[Your instructions]: Return, from the listing below, each line where the word "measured" appears.

[Information shown]:
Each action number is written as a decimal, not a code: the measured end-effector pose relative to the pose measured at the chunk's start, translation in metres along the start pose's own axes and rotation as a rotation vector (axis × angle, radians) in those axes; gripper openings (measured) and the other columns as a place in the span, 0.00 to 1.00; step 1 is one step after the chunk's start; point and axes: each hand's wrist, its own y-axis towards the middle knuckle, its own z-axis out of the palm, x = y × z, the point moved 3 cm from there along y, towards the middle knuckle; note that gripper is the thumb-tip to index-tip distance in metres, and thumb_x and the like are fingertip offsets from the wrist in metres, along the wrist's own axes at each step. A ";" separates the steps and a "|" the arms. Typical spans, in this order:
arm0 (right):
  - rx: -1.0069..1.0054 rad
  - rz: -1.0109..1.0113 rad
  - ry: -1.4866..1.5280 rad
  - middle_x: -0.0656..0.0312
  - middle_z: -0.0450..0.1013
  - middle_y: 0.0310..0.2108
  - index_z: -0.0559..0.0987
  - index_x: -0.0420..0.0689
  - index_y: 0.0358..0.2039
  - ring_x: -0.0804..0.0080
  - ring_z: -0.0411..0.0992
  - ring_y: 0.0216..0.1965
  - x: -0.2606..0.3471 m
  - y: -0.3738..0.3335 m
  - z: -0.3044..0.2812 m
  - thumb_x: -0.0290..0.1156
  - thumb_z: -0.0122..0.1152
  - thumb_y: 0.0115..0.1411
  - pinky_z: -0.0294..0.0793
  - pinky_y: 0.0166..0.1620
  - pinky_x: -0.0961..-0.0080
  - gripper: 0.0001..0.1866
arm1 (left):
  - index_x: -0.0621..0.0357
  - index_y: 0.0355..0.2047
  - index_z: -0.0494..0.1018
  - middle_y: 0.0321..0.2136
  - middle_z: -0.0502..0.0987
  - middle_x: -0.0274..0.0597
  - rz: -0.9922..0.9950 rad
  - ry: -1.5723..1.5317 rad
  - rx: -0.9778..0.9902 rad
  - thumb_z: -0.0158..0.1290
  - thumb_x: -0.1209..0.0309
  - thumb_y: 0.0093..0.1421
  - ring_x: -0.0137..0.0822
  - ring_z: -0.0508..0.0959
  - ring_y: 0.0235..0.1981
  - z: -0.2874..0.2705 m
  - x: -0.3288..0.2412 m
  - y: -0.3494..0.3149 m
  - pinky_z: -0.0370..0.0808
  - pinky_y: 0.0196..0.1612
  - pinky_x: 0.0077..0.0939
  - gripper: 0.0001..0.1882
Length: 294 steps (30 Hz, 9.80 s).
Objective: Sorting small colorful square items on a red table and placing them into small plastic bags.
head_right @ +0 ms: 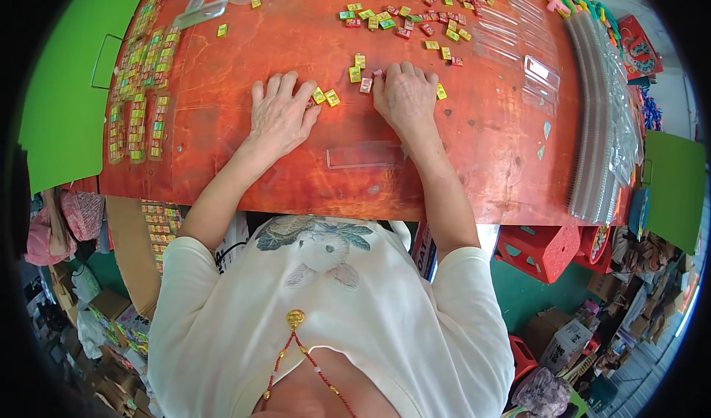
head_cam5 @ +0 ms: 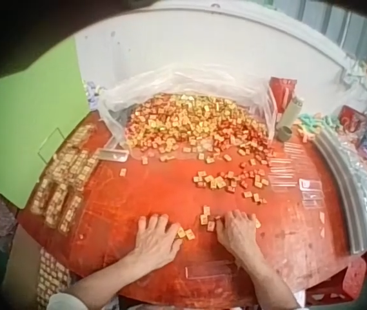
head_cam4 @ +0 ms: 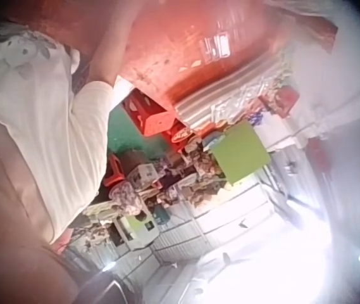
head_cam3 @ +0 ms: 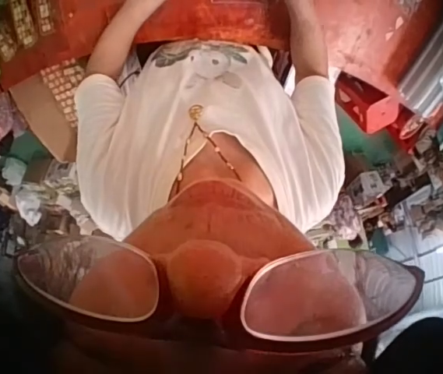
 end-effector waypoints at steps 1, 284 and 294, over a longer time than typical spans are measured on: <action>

[Answer space]:
Each action number is written as a decimal, not a code: the measured end-effector pose relative to the pose measured at the chunk's start, translation in metres along the start pose's own axes and rotation as a rotation vector (axis × angle, radians) in those axes; gripper openings (measured) and the other columns as a place in the span, 0.00 to 1.00; step 1 is one step after the chunk's start; point and axes: each hand's wrist, its own y-axis towards the middle knuckle, its own z-axis out of the palm, x = y × z, the point moved 3 cm from there along y, towards the middle knuckle; note that gripper is the thumb-tip to index-tip distance in metres, and thumb_x and the like are fingertip offsets from the wrist in metres, along the wrist's own axes at each step. A ";" separates the steps and a "|" the arms. Typical spans, in this order:
 end-effector waypoints at steps 1, 284 and 294, over a longer time than typical spans are measured on: <action>

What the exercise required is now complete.